→ Task details:
Copy exactly the lines from the first line of the records below through the line containing "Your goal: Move", including both, and nothing else.

Provided records below:

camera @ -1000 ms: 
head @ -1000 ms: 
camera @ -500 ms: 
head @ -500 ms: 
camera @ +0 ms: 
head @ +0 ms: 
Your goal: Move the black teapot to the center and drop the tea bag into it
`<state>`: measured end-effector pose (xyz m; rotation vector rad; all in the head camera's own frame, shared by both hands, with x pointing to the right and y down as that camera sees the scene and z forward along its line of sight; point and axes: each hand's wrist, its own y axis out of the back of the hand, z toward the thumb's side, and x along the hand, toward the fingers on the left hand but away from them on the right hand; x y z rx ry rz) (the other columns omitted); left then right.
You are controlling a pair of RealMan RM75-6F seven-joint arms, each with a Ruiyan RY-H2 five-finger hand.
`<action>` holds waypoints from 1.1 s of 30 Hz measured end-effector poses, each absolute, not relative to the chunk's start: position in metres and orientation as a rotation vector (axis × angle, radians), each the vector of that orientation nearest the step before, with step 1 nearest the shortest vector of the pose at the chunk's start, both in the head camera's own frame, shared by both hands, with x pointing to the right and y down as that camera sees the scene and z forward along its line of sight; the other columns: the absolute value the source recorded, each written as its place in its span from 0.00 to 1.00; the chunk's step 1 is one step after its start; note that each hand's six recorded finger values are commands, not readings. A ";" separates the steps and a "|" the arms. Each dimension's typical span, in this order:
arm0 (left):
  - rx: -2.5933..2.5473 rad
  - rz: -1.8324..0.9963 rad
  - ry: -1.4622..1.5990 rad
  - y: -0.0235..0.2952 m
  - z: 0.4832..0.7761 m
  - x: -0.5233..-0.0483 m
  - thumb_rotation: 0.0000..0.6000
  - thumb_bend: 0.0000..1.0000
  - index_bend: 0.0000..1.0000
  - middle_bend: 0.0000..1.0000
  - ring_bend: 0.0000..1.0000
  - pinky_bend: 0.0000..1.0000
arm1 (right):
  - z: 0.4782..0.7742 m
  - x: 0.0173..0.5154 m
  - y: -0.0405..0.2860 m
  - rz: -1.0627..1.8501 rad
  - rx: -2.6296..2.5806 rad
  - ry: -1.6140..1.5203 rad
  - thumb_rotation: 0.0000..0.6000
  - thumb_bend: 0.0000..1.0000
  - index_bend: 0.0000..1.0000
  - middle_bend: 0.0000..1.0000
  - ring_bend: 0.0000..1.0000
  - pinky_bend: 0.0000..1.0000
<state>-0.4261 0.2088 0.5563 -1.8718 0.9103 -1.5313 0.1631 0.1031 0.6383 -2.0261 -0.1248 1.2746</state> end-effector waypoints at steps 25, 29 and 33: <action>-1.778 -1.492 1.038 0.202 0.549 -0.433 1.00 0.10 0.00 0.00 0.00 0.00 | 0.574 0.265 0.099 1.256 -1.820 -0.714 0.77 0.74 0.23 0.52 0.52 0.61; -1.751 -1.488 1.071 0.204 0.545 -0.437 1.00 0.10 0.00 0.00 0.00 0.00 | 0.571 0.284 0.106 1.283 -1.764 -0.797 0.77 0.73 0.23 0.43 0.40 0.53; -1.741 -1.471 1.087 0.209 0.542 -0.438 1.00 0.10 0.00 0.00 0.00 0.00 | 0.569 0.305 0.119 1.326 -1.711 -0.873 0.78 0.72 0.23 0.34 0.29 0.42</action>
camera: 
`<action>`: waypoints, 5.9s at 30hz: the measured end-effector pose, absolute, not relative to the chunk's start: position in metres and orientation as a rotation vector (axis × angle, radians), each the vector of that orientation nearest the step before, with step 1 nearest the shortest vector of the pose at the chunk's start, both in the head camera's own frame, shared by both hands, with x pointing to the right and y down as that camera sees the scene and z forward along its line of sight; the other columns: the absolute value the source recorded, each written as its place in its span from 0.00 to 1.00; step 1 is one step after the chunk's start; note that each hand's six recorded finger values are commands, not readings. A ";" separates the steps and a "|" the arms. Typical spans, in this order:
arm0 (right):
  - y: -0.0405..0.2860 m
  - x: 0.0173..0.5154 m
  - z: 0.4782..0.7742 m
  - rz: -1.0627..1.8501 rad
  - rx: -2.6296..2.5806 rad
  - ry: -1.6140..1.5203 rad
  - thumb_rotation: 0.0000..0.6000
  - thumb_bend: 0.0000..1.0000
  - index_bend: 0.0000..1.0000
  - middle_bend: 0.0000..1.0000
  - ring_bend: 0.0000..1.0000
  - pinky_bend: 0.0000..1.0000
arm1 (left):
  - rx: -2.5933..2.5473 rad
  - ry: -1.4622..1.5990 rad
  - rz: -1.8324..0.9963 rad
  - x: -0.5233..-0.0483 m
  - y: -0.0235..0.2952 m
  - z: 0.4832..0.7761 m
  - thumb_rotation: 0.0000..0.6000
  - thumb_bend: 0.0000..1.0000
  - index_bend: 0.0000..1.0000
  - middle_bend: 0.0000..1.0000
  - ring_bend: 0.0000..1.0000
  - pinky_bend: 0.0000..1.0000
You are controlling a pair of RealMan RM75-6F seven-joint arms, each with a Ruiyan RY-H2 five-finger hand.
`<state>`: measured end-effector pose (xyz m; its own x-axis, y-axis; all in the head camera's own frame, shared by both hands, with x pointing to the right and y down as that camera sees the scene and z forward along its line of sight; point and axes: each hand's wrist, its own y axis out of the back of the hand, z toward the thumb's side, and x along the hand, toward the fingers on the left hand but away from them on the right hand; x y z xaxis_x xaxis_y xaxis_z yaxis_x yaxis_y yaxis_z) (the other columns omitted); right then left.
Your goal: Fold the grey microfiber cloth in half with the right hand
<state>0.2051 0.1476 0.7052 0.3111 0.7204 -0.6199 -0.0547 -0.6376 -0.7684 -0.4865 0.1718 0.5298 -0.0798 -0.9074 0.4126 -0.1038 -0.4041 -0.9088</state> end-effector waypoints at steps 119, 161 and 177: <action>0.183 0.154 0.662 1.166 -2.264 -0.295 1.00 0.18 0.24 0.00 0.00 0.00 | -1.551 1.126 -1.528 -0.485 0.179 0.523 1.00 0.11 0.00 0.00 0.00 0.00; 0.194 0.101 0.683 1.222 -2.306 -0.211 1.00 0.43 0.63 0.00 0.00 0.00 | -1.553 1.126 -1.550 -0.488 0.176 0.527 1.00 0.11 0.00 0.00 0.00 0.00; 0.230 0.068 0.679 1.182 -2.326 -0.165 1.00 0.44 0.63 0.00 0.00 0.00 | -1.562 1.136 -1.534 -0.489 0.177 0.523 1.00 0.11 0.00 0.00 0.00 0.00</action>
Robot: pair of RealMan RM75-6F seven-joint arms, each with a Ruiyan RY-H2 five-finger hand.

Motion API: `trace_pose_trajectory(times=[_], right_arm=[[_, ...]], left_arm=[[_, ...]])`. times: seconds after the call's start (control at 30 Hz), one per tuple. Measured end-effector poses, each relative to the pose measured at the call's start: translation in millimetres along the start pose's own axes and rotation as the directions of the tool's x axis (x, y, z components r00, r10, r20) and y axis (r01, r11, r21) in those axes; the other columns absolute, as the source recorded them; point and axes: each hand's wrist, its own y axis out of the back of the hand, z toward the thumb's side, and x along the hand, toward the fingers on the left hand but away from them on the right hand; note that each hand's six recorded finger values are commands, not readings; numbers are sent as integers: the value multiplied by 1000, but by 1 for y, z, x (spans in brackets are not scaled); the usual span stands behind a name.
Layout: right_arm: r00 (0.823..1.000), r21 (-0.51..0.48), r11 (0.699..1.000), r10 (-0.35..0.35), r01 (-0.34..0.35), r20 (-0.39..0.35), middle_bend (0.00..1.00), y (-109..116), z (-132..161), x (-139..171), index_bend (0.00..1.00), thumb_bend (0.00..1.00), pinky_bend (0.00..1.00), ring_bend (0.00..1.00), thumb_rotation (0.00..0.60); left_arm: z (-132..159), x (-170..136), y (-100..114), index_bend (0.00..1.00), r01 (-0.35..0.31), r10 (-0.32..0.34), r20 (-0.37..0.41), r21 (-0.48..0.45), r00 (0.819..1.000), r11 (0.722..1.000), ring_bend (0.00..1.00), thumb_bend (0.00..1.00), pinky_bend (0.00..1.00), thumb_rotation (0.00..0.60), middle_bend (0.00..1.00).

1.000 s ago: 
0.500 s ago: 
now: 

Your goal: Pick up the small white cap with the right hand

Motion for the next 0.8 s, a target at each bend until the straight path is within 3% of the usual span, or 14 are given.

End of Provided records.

→ Exercise solution:
camera @ -1000 ms: 
head @ -1000 ms: 
camera @ -500 ms: 
head @ -500 ms: 
camera @ +0 ms: 
head @ +0 ms: 
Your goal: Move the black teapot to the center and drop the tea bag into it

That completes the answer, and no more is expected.